What you have to do: Tally the lines in the following entries that include the word "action"; state only the total.
%%
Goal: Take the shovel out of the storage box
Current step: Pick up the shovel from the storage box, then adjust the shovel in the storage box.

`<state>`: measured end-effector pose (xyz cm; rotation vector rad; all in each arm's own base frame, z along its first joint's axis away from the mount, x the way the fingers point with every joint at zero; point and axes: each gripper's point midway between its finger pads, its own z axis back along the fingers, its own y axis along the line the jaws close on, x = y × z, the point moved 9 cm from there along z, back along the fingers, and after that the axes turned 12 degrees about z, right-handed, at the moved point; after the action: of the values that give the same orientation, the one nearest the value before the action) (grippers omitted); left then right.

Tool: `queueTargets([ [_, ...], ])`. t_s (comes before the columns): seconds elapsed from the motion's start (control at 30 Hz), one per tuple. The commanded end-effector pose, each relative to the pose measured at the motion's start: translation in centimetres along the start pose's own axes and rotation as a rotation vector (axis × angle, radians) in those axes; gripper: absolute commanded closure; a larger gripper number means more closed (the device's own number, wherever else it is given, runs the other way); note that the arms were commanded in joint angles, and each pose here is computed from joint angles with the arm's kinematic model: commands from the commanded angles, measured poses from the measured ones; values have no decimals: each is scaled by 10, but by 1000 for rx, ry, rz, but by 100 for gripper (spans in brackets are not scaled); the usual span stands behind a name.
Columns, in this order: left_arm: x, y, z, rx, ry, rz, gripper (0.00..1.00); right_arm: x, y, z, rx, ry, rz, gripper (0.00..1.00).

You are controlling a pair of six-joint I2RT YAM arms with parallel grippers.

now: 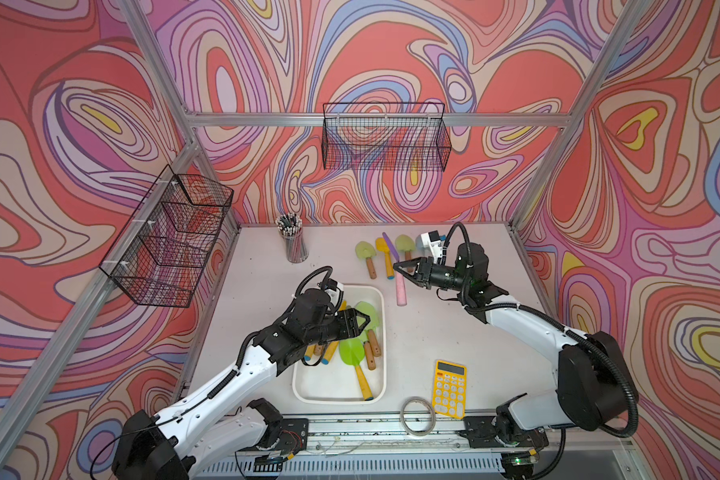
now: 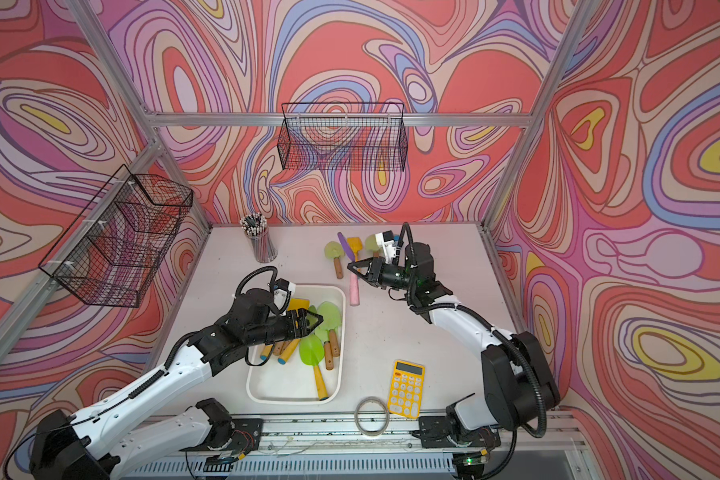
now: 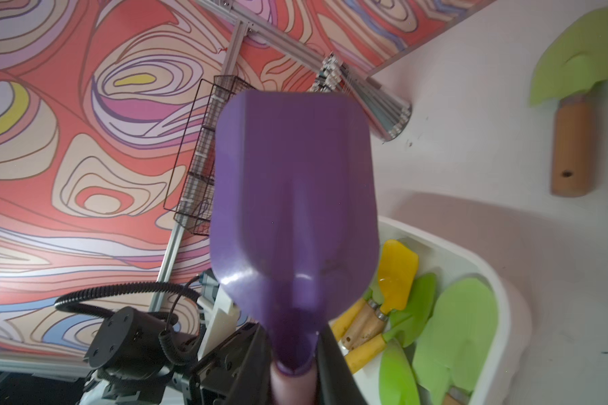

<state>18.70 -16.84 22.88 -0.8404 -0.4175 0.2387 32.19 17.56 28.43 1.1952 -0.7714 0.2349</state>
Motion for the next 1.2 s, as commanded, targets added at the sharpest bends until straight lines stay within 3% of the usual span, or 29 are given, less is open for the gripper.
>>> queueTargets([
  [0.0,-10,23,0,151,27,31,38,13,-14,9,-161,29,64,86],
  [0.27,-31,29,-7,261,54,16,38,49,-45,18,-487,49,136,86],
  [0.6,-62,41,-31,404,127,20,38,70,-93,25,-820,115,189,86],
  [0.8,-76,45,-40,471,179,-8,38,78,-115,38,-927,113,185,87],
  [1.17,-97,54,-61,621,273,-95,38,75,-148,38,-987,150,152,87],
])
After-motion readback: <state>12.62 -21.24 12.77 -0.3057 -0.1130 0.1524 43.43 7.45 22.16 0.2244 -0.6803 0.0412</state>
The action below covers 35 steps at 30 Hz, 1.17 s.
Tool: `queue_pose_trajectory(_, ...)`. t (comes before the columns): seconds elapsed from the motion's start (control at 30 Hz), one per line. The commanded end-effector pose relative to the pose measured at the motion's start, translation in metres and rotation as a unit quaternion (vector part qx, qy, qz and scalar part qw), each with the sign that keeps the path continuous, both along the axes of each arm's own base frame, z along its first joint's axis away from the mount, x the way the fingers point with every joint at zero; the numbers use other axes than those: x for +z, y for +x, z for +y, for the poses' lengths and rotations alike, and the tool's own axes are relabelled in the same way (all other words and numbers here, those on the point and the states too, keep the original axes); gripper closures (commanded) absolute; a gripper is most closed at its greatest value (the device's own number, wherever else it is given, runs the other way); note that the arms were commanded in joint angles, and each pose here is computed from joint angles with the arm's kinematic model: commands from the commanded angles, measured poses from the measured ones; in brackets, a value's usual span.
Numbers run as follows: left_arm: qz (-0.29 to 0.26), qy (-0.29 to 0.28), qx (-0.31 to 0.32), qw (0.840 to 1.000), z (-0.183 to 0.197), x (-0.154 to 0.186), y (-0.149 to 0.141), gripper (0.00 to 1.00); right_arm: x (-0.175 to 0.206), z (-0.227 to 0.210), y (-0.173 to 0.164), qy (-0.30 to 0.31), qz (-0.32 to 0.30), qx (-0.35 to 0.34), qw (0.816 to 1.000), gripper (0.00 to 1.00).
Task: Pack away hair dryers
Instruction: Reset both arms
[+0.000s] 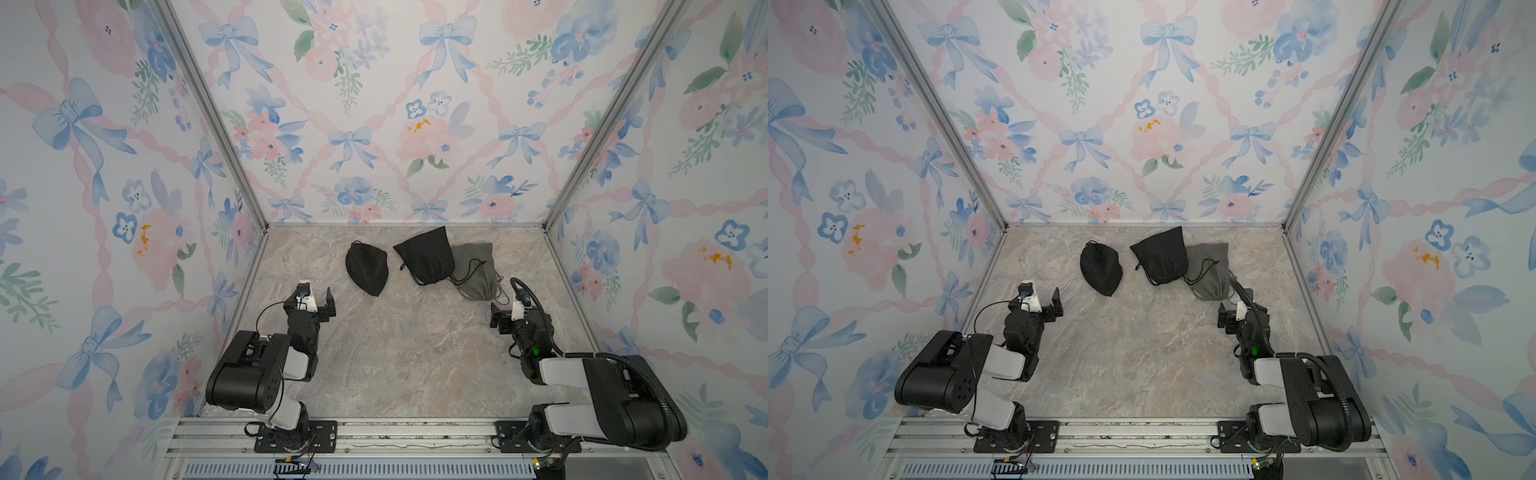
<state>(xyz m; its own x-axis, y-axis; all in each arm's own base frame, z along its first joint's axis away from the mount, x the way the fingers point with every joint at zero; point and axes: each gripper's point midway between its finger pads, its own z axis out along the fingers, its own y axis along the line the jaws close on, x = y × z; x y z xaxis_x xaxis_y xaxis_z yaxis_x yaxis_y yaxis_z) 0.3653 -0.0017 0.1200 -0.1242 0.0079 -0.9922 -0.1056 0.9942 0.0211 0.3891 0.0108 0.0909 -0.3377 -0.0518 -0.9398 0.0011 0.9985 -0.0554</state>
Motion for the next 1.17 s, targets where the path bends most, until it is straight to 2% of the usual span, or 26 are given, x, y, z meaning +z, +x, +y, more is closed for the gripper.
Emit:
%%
Solution below: 2